Pero entonces se nos pueden agotar nuestros propios equipos —protestó Artoy—. Quizá nos falte energía para volver a Delta Central.

—Es muy posible —asintió Konteau—. Por otra parte, si la gastamos toda en restaurar completamente el Cinco Ocho Cinco, podremos embarcarnos los tres en el primer transbordador para la Central.

—¿Y cuánto tiempo debemos… esperar? —preguntó el topógrafo con indecisión.

—¿Quieres decir que cuándo debéis suponer que me he matado? —bromeó Konteau secamente—. Dadme dos horas —consultó su reloj—. O sea, hasta las quince. Luego, largaos a escape.

—Pero… —empezó a decir Artoy.

—¡Cállate! —dijo Helen entre dientes.

Konteau contempló el lugar donde había estado pisando el barro. Curioso: había dejado huellas como cualquier animal del Mesozoico. Quizá algún día un científico joven y emprendedor recortaría una parte del barro petrificado, y prepararía un artículo científico muy bien documentado, con el título de «Los últimos pasos de Konteau».

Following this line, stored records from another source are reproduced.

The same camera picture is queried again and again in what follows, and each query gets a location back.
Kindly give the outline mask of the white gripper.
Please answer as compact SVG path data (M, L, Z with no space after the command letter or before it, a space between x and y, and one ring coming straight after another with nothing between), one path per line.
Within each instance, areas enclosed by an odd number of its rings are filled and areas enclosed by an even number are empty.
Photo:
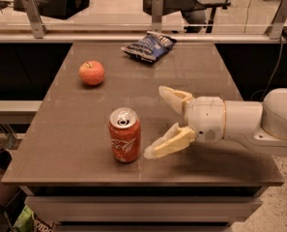
M193 98L191 93L175 90L167 86L158 87L159 95L188 124L180 127L175 123L163 137L160 137L144 150L149 160L159 159L180 152L195 140L200 143L218 142L224 135L225 104L219 97Z

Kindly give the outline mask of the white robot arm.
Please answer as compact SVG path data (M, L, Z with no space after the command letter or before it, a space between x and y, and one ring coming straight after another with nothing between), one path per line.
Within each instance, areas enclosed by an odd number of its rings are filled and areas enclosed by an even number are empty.
M287 89L270 91L262 101L224 101L198 97L166 86L159 95L184 118L144 150L158 159L187 148L190 143L236 141L249 150L287 157Z

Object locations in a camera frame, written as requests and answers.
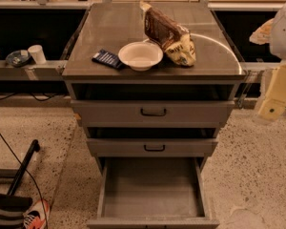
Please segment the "blue patterned bowl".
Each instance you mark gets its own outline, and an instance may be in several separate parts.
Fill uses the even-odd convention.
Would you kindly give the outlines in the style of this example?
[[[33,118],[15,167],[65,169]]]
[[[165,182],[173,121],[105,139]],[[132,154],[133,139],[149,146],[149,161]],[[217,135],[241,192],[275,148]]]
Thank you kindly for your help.
[[[27,65],[30,60],[31,55],[27,50],[14,51],[6,57],[6,62],[15,68]]]

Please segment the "dark striped trouser leg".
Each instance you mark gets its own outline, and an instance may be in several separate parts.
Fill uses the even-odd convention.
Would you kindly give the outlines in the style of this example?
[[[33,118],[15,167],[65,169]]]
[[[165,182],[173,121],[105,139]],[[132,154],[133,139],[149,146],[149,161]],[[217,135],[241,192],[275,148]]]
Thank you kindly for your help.
[[[31,205],[31,197],[0,194],[0,229],[22,229],[23,214]]]

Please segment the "orange white sneaker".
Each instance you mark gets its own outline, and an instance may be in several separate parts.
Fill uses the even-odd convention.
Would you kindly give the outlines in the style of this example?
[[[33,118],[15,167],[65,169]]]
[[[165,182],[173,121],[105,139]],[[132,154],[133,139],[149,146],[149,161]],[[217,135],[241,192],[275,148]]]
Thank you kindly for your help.
[[[49,203],[39,199],[24,215],[23,229],[46,229],[49,216]]]

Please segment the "grey drawer cabinet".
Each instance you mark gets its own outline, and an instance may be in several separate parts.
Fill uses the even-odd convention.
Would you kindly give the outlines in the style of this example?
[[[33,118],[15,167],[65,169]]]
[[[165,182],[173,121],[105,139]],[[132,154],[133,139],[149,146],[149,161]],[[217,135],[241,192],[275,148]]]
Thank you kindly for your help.
[[[196,48],[195,65],[183,68],[175,65],[169,58],[163,58],[151,69],[136,72],[128,67],[116,70],[93,62],[93,55],[101,49],[117,53],[123,46],[142,41],[146,37],[138,4],[97,3],[92,5],[63,72],[71,101],[234,102],[236,90],[246,73],[210,10],[199,3],[159,3],[157,8],[192,31]],[[88,141],[90,138],[216,139],[225,124],[219,127],[186,128],[79,125]],[[113,157],[92,156],[103,174],[105,161]]]

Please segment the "dark blue snack packet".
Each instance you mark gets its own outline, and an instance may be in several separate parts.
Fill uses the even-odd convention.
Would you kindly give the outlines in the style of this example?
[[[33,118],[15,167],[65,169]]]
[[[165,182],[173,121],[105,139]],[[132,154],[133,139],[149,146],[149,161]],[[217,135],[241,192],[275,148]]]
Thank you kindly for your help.
[[[116,54],[106,50],[100,50],[97,52],[92,57],[92,61],[114,69],[120,69],[123,66],[123,63],[120,61]]]

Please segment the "white paper bowl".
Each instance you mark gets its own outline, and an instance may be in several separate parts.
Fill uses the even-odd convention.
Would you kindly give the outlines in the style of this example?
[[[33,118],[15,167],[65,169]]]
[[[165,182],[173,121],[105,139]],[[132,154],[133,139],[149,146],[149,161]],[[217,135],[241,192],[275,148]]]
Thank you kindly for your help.
[[[120,61],[139,72],[149,70],[163,58],[163,51],[154,43],[133,42],[124,46],[118,53]]]

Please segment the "grey top drawer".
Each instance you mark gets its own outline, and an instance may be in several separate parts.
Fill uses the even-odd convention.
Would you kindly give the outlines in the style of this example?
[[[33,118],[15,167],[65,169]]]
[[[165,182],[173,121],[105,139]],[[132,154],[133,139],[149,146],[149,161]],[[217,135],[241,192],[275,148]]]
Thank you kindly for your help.
[[[226,123],[233,101],[73,100],[83,127],[219,127]]]

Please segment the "grey drawer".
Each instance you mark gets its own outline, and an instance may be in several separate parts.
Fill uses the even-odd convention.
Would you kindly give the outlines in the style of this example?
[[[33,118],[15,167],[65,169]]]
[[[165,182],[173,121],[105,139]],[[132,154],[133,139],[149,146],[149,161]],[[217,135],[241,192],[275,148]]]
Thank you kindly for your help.
[[[219,127],[226,123],[233,101],[73,100],[83,127]]]
[[[194,157],[114,157],[105,161],[90,229],[216,229]]]
[[[213,153],[217,140],[215,138],[90,138],[87,143],[91,153],[98,157],[204,157]]]

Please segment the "white paper cup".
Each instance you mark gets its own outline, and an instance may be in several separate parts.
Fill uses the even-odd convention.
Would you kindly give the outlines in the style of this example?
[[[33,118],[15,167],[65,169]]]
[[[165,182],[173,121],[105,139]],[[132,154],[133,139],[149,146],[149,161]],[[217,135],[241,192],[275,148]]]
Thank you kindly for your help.
[[[45,64],[47,62],[41,45],[32,45],[28,48],[28,52],[32,56],[36,64]]]

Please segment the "grey middle drawer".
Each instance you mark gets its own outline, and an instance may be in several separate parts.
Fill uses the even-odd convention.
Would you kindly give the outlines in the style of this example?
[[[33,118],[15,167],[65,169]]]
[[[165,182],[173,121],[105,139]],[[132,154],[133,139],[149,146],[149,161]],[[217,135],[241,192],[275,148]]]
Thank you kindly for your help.
[[[215,138],[90,138],[87,143],[91,153],[98,157],[204,157],[213,153],[217,140]]]

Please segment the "grey metal shelf rail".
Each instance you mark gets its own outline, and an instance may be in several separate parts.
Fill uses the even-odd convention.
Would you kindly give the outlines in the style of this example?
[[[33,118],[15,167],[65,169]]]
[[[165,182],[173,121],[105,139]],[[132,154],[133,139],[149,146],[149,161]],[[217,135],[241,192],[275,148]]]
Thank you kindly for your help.
[[[62,81],[66,60],[48,60],[46,64],[31,63],[20,68],[0,60],[0,81]]]

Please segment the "black metal stand leg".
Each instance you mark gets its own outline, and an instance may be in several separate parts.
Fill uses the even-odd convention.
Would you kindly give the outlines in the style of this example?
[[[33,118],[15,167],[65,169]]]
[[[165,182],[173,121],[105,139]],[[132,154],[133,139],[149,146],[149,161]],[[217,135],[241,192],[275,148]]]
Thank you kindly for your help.
[[[35,139],[29,149],[26,152],[24,159],[20,162],[18,169],[0,169],[0,178],[11,178],[12,182],[7,194],[13,196],[18,189],[21,179],[30,164],[31,158],[34,153],[40,150],[40,145],[37,139]]]

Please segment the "grey bottom drawer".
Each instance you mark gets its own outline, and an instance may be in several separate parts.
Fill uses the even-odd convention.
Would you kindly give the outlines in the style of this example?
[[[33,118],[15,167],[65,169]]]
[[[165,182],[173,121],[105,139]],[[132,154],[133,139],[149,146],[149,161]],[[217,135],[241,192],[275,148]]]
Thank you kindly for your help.
[[[216,229],[194,157],[114,157],[105,161],[90,229]]]

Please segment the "bagged bread loaf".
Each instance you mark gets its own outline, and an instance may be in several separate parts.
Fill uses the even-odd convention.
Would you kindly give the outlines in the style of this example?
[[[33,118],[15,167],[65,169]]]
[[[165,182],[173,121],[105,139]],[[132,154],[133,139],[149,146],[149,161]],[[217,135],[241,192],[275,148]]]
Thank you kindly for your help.
[[[194,41],[189,30],[158,8],[141,2],[144,32],[176,65],[191,67],[196,61]]]

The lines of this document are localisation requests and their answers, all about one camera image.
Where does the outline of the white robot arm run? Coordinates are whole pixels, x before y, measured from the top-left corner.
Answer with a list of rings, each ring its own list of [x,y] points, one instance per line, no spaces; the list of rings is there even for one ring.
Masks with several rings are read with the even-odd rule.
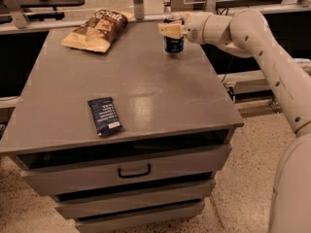
[[[268,233],[311,233],[311,77],[279,45],[257,10],[232,17],[180,12],[157,30],[256,61],[296,135],[277,166]]]

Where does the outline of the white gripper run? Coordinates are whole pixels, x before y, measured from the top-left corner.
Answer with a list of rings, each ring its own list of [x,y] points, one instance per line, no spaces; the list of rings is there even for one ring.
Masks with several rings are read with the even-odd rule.
[[[185,36],[190,42],[199,45],[226,46],[232,42],[229,33],[231,17],[207,12],[182,12],[180,16],[184,24],[159,23],[159,34],[172,39],[182,39]]]

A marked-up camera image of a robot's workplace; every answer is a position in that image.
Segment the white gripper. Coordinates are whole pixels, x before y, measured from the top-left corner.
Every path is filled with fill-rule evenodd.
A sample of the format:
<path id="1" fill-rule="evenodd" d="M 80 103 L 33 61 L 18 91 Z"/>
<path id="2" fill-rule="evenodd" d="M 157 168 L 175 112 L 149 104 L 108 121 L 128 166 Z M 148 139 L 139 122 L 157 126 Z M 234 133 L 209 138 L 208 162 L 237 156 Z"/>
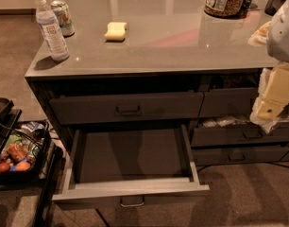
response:
<path id="1" fill-rule="evenodd" d="M 264 68 L 260 74 L 258 96 L 250 121 L 270 133 L 279 122 L 280 114 L 289 104 L 289 62 L 280 62 L 273 69 Z"/>

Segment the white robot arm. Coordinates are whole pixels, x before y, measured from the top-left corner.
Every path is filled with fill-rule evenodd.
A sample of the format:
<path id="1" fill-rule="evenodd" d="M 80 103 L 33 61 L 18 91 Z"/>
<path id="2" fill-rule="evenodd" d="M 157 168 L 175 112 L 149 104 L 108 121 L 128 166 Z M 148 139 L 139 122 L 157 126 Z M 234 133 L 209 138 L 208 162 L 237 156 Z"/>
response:
<path id="1" fill-rule="evenodd" d="M 263 69 L 249 119 L 265 133 L 270 133 L 289 104 L 289 0 L 258 31 L 262 29 L 266 32 L 267 53 L 279 64 L 273 69 Z"/>

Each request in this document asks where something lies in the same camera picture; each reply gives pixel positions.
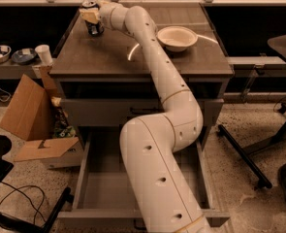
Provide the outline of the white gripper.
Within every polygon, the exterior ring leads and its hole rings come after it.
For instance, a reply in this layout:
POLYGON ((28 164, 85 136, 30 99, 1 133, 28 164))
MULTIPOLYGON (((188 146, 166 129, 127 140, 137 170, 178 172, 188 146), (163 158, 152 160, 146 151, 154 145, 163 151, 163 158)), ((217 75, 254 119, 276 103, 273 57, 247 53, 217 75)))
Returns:
POLYGON ((80 9, 79 13, 81 18, 92 24, 97 24, 101 20, 105 27, 117 28, 120 22, 121 5, 109 3, 106 0, 97 0, 97 3, 101 5, 100 10, 98 8, 80 9))

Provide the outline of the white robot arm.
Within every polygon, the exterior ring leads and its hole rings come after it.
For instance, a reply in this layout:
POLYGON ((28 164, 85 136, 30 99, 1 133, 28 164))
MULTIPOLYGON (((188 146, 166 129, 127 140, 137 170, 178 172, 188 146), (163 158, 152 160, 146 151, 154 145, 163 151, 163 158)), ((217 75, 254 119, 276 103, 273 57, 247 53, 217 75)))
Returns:
POLYGON ((121 129, 120 151, 150 233, 212 233, 174 153, 199 137, 203 114, 192 91, 157 41, 156 26, 140 6, 98 2, 81 17, 134 38, 142 49, 164 111, 137 116, 121 129))

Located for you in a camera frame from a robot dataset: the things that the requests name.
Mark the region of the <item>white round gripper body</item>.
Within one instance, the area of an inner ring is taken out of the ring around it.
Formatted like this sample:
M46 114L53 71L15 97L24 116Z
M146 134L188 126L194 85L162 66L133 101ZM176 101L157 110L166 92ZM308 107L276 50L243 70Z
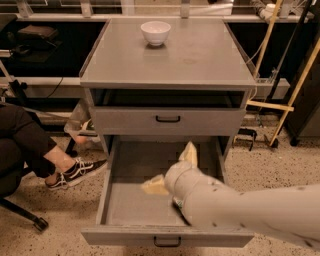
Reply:
M167 171L164 185L174 197L183 199L197 184L211 184L213 180L190 162L179 161Z

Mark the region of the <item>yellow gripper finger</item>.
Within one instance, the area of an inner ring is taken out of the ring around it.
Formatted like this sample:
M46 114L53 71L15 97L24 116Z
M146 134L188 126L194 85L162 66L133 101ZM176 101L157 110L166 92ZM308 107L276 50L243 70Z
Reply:
M179 156L179 160L180 161L187 161L193 167L198 166L197 149L191 141L189 141L187 143L187 145L185 146L183 152Z
M164 184L164 175L154 176L141 185L141 189L149 195L168 195L169 191Z

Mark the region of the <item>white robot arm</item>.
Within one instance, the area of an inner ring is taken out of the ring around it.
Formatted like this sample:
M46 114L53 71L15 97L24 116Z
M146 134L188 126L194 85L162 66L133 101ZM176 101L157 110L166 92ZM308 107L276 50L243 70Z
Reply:
M245 228L320 250L320 185L240 192L198 168L188 143L164 175L144 182L147 194L171 194L187 222L201 230Z

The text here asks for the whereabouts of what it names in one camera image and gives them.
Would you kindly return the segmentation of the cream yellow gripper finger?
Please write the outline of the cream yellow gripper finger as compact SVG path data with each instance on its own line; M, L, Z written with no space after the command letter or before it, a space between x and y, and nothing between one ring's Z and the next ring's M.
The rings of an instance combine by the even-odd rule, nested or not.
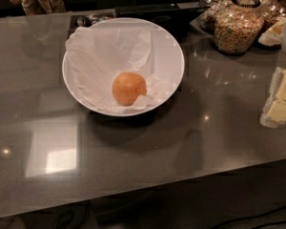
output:
M286 69L276 68L269 97L263 107L260 123L269 128L277 128L286 122Z

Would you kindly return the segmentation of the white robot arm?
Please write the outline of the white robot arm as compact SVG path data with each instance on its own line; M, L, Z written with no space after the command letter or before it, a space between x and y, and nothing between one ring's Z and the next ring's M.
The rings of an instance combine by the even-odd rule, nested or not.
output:
M286 22L282 29L281 49L286 56ZM286 69L276 68L269 96L260 117L260 123L269 128L277 128L286 122Z

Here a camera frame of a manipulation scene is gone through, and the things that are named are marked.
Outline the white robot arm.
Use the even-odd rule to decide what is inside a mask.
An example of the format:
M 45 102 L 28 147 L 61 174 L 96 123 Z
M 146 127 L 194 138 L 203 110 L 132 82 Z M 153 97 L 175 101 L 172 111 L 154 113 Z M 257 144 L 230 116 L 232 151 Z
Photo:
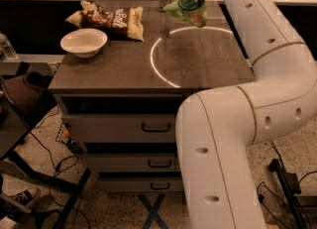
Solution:
M 266 229 L 246 148 L 290 134 L 317 112 L 317 63 L 271 0 L 223 0 L 254 81 L 190 95 L 176 144 L 192 229 Z

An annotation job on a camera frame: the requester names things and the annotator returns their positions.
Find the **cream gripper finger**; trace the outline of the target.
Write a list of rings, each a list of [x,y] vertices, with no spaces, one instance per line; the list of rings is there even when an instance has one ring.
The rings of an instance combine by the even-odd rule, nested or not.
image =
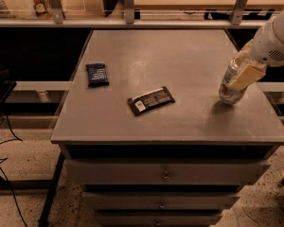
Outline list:
[[[266,74],[265,70],[260,70],[251,64],[240,66],[238,73],[227,83],[230,89],[240,91],[249,85],[262,79]]]
[[[237,66],[242,66],[244,64],[248,64],[251,62],[251,59],[248,57],[236,57],[235,58],[235,64]]]

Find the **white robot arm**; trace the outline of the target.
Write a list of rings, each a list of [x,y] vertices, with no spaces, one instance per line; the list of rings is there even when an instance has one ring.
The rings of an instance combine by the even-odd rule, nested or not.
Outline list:
[[[268,67],[284,65],[284,9],[263,25],[234,58],[239,71],[226,86],[240,91],[262,79]]]

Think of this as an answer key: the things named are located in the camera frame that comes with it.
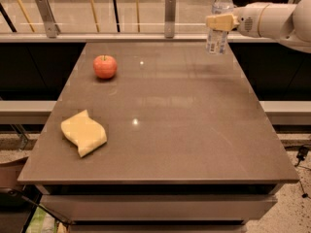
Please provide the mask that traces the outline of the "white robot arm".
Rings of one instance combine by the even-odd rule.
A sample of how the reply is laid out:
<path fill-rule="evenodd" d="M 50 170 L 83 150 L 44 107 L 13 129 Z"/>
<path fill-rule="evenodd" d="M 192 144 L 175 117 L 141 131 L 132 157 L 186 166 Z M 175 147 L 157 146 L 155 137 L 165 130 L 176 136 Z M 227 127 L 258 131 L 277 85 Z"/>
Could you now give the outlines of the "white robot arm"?
<path fill-rule="evenodd" d="M 311 53 L 311 0 L 251 3 L 231 13 L 207 16 L 205 23 L 213 30 L 236 29 L 243 36 L 269 38 L 292 50 Z"/>

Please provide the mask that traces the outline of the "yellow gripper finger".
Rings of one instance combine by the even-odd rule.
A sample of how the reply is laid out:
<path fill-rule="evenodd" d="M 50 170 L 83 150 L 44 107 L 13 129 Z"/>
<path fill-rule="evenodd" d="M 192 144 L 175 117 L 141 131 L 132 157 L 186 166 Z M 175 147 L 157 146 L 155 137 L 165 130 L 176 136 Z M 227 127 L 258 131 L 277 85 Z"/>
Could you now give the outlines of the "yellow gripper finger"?
<path fill-rule="evenodd" d="M 220 14 L 206 17 L 206 26 L 213 30 L 231 31 L 239 25 L 238 17 L 234 14 Z"/>

Vio desaparecer al hombre, la mujer y la llanura llena de barro.

—Y sintió una sensación de caída, y jadeó, y gritó.

No era de extrañar, pues había sufrido una caída de dos o tres metros, sobre un grupo de personas y encima de algo que iba traqueteando por unas vías de metal. Perdió el casco anticaídas, y su cabeza golpeó contra algo. Alguien dijo una palabrota. Una buena palabrota de las de toda la vida. Era un consuelo, pensó, mientras perdía el sentido.